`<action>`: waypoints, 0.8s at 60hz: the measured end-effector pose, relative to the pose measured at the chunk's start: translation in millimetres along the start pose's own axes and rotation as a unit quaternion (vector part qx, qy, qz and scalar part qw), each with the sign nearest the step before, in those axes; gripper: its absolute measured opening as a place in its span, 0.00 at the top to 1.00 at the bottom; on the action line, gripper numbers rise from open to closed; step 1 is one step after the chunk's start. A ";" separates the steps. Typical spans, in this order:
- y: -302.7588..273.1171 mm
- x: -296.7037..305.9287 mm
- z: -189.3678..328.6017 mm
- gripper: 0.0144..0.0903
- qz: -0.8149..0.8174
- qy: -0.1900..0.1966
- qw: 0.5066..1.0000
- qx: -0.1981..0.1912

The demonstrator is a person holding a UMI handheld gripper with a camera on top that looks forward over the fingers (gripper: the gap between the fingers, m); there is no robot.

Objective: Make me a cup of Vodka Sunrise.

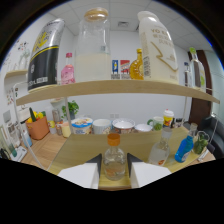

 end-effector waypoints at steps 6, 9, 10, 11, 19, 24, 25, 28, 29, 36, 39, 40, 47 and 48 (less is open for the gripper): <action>0.7 0.8 4.0 0.71 -0.003 0.003 1.000 -0.004; 1.9 1.7 2.9 0.71 -0.007 0.003 1.000 -0.005; 2.0 1.6 2.7 0.72 -0.010 0.003 1.000 -0.006; 2.1 1.2 2.4 0.72 -0.012 0.003 1.000 -0.006; -5.4 -3.7 -7.9 0.73 -0.027 -0.008 1.000 0.001; -14.5 -9.0 -23.2 0.73 -0.028 -0.020 0.999 0.012; -15.6 -9.7 -27.0 0.73 -0.027 -0.022 0.999 0.014; -16.3 -13.4 -38.3 0.73 -0.025 -0.031 0.999 0.015; -16.3 -13.7 -42.3 0.73 -0.023 -0.032 0.999 0.016; -7.4 -19.9 -70.2 0.73 -0.012 -0.048 0.999 0.018; 2.7 -21.5 -81.4 0.73 -0.010 -0.051 0.999 0.014; 6.6 -22.0 -84.5 0.73 -0.008 -0.052 0.999 0.012; 43.0 -26.1 -104.8 0.73 -0.001 -0.053 0.999 -0.007; 48.5 -26.3 -106.9 0.73 0.001 -0.053 0.999 -0.010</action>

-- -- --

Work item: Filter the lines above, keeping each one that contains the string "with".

Answer space:
`<action>`: waypoints, 0.8s at 60hz: the measured end-effector pose, relative to the pose measured at the chunk's start: translation in millimetres along the start pose's own axes and rotation as a unit quaternion (vector part qx, qy, qz and scalar part qw), each with the sign nearest the step before, in those axes; gripper: its absolute measured opening as a place in its span, 0.00 at the top to 1.00 at the bottom; on the action line, gripper numbers rise from open to closed; step 1 is one step after the chunk's start. A ";" separates the steps. Typical spans, in this order:
The demonstrator is a person holding a UMI handheld gripper with a camera on top that looks forward over the fingers (gripper: the gap between the fingers, m); there is no robot.

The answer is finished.